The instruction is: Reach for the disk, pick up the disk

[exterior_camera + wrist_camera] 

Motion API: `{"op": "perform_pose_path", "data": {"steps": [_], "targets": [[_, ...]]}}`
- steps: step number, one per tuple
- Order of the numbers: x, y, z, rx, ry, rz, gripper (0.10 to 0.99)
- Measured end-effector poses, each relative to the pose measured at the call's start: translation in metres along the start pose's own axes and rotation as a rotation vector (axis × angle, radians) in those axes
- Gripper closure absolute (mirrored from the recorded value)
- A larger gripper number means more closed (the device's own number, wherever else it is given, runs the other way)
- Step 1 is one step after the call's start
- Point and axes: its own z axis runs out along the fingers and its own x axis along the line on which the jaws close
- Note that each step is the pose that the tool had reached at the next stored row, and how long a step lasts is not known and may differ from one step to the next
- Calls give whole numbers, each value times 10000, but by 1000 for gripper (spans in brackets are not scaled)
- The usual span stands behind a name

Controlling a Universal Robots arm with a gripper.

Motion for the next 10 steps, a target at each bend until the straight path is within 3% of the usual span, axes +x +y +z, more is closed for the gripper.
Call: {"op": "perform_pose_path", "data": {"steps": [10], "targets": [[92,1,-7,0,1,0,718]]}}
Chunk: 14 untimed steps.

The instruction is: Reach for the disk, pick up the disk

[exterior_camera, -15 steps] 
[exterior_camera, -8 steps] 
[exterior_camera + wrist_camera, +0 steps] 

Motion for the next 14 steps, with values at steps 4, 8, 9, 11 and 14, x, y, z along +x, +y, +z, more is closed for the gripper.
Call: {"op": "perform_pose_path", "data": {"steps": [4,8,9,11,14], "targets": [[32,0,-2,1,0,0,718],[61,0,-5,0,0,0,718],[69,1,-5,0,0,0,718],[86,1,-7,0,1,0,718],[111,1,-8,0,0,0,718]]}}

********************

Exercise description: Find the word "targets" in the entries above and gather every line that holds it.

Reply:
Motion API: `{"op": "perform_pose_path", "data": {"steps": [_], "targets": [[_, ...]]}}`
Call: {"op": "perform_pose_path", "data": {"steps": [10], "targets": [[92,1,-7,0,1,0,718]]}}
Call: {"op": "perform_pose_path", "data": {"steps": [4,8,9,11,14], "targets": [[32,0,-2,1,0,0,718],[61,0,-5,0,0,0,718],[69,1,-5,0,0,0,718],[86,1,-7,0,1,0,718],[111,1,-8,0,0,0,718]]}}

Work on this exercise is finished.